Hey folks! John asked me to revive this thread several months ago and contribute to it on a fairly regular basis. I agreed to do this but have failed miserably due to a number of factors but primarily because I have struggled to find topics that would interest you all. Much of the research that occurs at HMSC is quite esoteric and not easily accessible or even relevant to you all, i.e. mitochondrial data on Dungeness Crabs, recessive alleles on migrating Steelhead, incorporating flourescein in microencapsulated foods to track the delivery of taurine and other types of nutrition to larval fishes, you get the idea (along with the eye-glazing.) Regardless, I like to honor my commitments and while I was thinking about this the other day, I had an epiphany: why not ask you guys what you want out of the HMSC forum. So, to that end, what do you want this forum to be? What type(s) of information will be useful to you? How can I add to what is already a very cool, informed and engaged community? Please consider this for a bit and let me know what you think. I;m looking forward to what you have to say. Cheers, Sid

I haven't had the time or expertise or the lab tech to culture the specific strain of Vibrio but they do have a distinctive shape that is pretty easy to identify. Plus, these bacteria are distressingly common in brine cultures. I IDed the bacteria from skin scrapes on fresh larval morts. At the time, I was only feeding them 36-48 hour Artemia, which were added to the larval rearing tank a cup or two at a time from a holding vessel with an airstone. If ya wanna culture bacteria that will wreck a lot of time and effort, this is the way to do it! No mas. Much better results these days without the bacteria incubator in the middle of the process.

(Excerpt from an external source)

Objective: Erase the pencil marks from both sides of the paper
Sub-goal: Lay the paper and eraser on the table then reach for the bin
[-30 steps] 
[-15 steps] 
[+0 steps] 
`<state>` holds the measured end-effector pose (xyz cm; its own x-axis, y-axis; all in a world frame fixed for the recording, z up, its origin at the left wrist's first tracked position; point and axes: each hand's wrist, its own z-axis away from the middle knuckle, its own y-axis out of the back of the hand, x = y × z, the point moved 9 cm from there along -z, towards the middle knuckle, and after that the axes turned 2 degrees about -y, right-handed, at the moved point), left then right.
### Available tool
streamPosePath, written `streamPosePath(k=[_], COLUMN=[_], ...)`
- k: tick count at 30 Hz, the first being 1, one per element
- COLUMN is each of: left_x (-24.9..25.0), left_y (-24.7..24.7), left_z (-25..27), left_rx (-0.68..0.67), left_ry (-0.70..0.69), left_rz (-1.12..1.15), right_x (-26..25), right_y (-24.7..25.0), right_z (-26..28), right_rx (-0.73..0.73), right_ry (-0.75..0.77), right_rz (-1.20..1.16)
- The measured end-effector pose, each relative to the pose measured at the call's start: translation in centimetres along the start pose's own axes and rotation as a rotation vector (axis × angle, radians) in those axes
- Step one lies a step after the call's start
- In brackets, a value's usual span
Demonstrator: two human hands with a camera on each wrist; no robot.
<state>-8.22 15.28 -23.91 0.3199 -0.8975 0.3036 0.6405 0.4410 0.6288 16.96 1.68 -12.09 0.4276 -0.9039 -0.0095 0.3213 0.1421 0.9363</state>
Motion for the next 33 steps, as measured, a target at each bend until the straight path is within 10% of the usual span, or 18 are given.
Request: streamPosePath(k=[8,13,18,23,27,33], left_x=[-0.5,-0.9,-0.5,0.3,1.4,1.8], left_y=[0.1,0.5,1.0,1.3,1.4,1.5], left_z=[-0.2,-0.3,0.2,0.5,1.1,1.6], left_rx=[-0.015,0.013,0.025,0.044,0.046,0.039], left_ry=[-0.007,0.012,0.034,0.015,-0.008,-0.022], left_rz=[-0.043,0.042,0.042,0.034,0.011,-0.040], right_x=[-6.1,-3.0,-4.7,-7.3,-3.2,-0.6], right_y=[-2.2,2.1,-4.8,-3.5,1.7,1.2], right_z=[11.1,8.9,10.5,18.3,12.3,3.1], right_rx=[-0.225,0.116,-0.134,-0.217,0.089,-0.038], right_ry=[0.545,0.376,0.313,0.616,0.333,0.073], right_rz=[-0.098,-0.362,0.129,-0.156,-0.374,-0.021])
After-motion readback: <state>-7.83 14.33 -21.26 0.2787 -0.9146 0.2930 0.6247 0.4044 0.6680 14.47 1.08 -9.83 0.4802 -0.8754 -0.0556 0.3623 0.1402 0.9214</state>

Just curious, what did the phyto and dried food do to your NO3 on that system and how did you address it?

I and a colleague culture rotifers and other live foods on an ongoing basis at work and use them for feeding larval fishes, various temperate inverts and target feeding my corals. After a couple years of feeding experiments and occasional crashes of larval animals, I am very leery of holding live foods for any length of time and then feeding them out, particularly if it is feeding a closed tropical marine system. Even under clean and controlled conditions with good biosecurity protocols, the same conditions that help rotifer, Artemia, and copepod cultures thrive also favor bacteria, especially Vibrio and other nasty little buggers. If you sieve and rinse the rotis and other foods well and then hold them and feed them out over time, you're dosing bacteria along with the rotis. In theory, this could be a good way to slowly introduce food for various critters. Until recently, I had been planning to add a live food reservoir with a peristaltic pump on a timer to a temperate invert exhibit. In practice, however, this looks pretty risky to me. My 0.02.

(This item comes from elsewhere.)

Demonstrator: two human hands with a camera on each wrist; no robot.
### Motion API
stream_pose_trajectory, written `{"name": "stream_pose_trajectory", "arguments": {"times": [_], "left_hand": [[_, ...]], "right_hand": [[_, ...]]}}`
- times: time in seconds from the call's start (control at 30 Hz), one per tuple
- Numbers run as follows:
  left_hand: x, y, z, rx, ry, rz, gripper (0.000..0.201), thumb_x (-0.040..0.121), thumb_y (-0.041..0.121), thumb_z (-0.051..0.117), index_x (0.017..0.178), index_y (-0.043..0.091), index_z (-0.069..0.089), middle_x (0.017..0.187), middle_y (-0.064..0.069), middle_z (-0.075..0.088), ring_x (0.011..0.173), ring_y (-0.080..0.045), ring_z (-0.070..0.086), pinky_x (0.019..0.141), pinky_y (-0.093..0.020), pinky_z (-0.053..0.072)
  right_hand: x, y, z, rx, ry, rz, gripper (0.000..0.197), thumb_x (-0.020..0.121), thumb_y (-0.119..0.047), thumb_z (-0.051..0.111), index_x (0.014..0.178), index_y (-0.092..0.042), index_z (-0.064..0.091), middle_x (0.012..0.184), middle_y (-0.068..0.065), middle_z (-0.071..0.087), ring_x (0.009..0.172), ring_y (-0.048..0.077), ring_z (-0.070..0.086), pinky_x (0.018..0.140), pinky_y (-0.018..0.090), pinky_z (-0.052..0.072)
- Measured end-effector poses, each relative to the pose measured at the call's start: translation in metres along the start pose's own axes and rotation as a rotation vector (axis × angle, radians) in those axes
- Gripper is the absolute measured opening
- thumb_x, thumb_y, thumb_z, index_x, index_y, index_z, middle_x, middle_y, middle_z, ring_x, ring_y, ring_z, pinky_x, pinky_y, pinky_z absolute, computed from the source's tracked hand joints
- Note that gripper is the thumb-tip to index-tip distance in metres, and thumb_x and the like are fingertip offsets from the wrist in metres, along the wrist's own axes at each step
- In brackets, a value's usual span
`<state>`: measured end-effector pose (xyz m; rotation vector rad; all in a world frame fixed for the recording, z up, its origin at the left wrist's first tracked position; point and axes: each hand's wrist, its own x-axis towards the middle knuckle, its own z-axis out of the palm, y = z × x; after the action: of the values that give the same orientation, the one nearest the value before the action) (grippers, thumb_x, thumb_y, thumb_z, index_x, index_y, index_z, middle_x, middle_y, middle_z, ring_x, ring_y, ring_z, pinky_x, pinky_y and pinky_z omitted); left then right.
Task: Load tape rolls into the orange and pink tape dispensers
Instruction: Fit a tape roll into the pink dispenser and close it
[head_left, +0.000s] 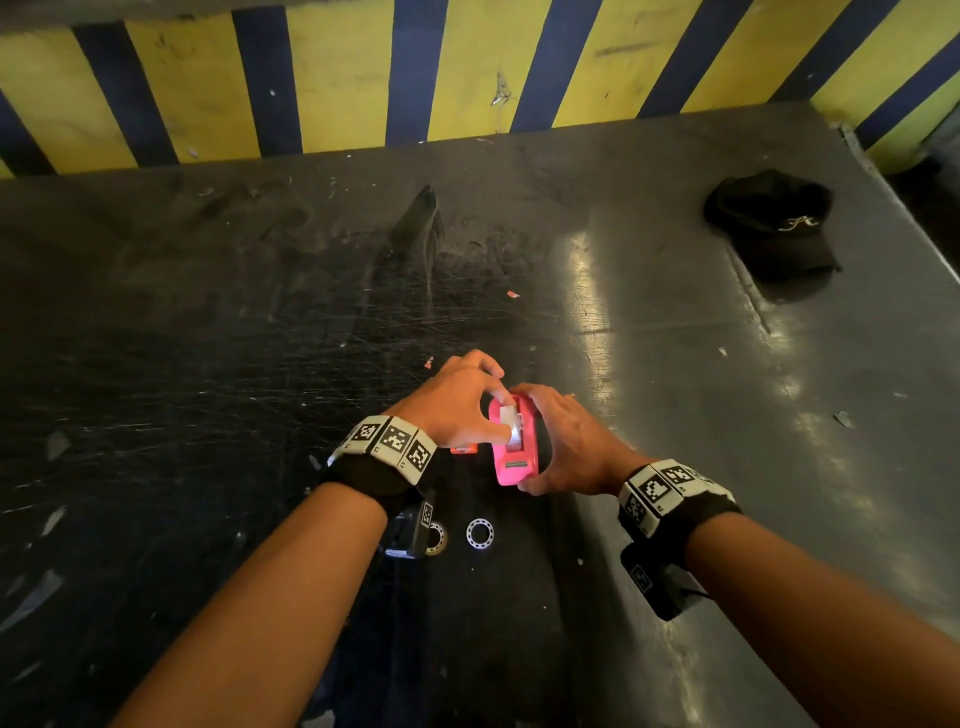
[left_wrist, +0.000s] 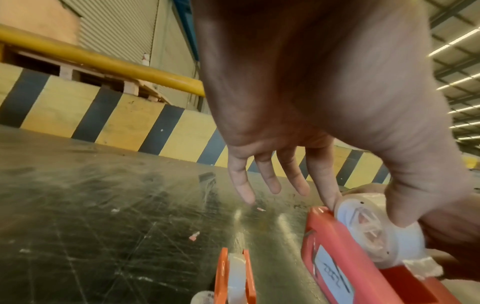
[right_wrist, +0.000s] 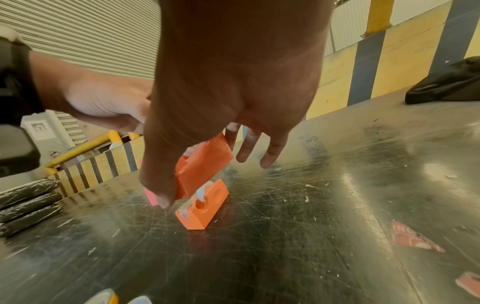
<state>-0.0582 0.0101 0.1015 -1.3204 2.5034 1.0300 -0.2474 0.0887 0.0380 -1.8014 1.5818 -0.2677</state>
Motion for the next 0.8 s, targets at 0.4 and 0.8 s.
{"name": "stream_pose_trajectory", "arguments": {"times": [0.4,0.8], "left_hand": [[-0.003,0.02,-0.006,0.229,-0.09,0.016,0.048,0.075,0.043,0.08,0.119,0.024,0.074,0.143,0.003,0.04,0.133,-0.019,0.036,0.106,-0.04,0.039],[-0.003,0.028,-0.007,0.254,-0.077,-0.006,0.05,0.071,0.045,0.083,0.114,0.019,0.075,0.133,0.002,0.045,0.124,-0.019,0.043,0.097,-0.035,0.044]], "right_hand": [[-0.012,-0.006,-0.001,0.003,-0.028,-0.002,0.119,0.061,-0.042,0.095,0.154,-0.027,0.024,0.149,-0.002,0.043,0.131,0.019,0.043,0.107,0.033,0.04],[-0.011,-0.011,-0.002,0.034,-0.045,-0.01,0.122,0.059,-0.041,0.096,0.155,-0.026,0.023,0.149,-0.001,0.043,0.132,0.02,0.045,0.11,0.035,0.041]]}}
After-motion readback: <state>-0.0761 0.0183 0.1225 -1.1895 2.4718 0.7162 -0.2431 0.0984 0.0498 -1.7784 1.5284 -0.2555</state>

Couldn't put it better myself, so I flat-out stole the quote! Folks, it was a pleasure to see some familiar faces and meet some new ones yesterday. And what a great turnout! On behalf of Dr. Tim and myself, thanks for coming to our facilities yesterday. We look forward to seeing you all next year. As an aside, I heard a number of you express disappointment about not being able to see all the labs yesterday. These labs are only open to tours one day a year and as fate would have it, that day was a week ago Saturday. If you would like a far more extensive BTS tour, please come for Marine Science Day next spring. It is usually the first or second week in April and I will make a post about it in the HMSC forum next year to give you all a heads-up. Thanks again for a great day! (Sorry fishoutawater, I stole your quote twice!)

As much as I love dogs, sadly, they cannot be part of any of the tours This Sunday.

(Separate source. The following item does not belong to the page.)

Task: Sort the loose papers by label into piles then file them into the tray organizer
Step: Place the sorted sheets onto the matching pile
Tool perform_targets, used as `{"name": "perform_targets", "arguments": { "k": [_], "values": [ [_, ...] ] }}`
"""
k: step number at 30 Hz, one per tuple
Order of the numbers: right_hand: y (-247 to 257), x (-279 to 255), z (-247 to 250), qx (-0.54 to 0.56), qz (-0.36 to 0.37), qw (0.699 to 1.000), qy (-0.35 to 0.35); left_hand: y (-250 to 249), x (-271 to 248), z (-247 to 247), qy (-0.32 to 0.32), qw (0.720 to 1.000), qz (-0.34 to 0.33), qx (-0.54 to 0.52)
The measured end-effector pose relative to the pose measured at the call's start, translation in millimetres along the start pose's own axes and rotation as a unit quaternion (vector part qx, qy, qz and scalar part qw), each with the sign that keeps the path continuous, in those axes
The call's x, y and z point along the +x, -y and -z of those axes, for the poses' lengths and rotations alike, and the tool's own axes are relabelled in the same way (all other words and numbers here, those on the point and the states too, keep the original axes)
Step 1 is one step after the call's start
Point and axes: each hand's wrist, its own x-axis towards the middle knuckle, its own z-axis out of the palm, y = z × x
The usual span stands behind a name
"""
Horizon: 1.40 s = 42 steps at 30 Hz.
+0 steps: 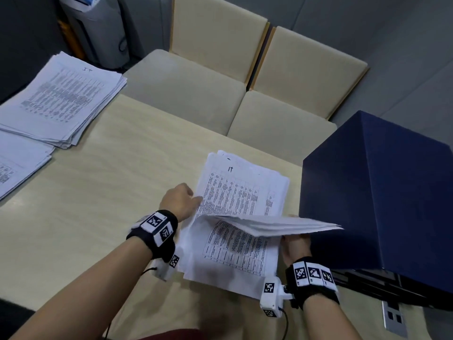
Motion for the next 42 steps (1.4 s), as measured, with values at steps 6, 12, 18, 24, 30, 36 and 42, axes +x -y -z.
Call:
{"name": "perform_targets", "arguments": {
  "k": [6, 12, 18, 24, 30, 36, 42],
  "values": [
    [9, -11, 1, -0.006, 0.023, 0.999, 0.021, 2, -3, -1, -0.025, 0.993, -0.075, 0.089],
    [19, -11, -3, 0.043, -0.018, 0.998, -0.045, 12, -7, 5, 0.025, 0.997, -0.038, 0.060],
    [23, -17, -1, 0.083, -0.036, 0.994, -0.062, 61, 1, 31, -0.087, 0.989, 0.119, 0.036],
    [20, -24, 0, 0.072, -0.054, 0.994, -0.059, 80, 7, 45, -0.128, 0.982, 0.135, -0.014],
    [43, -33, 0, 0.102, -0.027, 0.992, -0.072, 65, 6, 34, -0.163, 0.978, -0.011, -0.130],
    [97, -53, 1, 0.190, 0.061, 0.976, -0.082, 12, -2, 30, -0.221, 0.954, -0.109, -0.173],
    [142, -83, 16, 0.233, 0.141, 0.958, -0.092, -66, -15, 63, -0.232, 0.913, -0.255, -0.219]
  ]
}}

Hey folks! I'm looking forward to seeing you guys in a week at HMSC and shortly thereafter at the AQSB. Getting from Hatfield to the OCCC campus is quick and easy. The official Google maps link is here. There is also a shortcut that allows you to avoid getting back on 101 altogether. If you zoom on the map, you'll notice that Ferry Slip Road goes right by Oregon Coast Aquarium. As you leave HMSC, instead of continuing over to 101, hang a left on Ferry Slip Rd. and take that almost all the way to 101. Just before you get to 101, you'll see Ash Street on your left (look for the predictably ugly storage place on the left.) Take that left on Ash and go a short distance to SE 40th Street. Take that left and head up the hill to the OCCC campus. Easy peasy. When you guys leave the AQSB, you can take a right on Ash and follow Ferry Slip Rd back to the Aquarium. As usual, let's meet out in front of the HMSC Visitor's Center at 10. I'll lead a behind-the-scenes tour that can last as long as you guys want but we should probably head up to the AQSB around 10:45-11:00 to give you plenty of time to check out that facility before grabbing a bite and heading over to OCA. If you have any questions about places to eat (or avoid) just drop me a line or a PM and I'll get back to you. See you next Sunday at 10 sharp! Cheers, Sid

I'm really digging my polyp extension here..... That's it! It's moving day for the Pavona. Another 'nem fed itself to the Koralia last night.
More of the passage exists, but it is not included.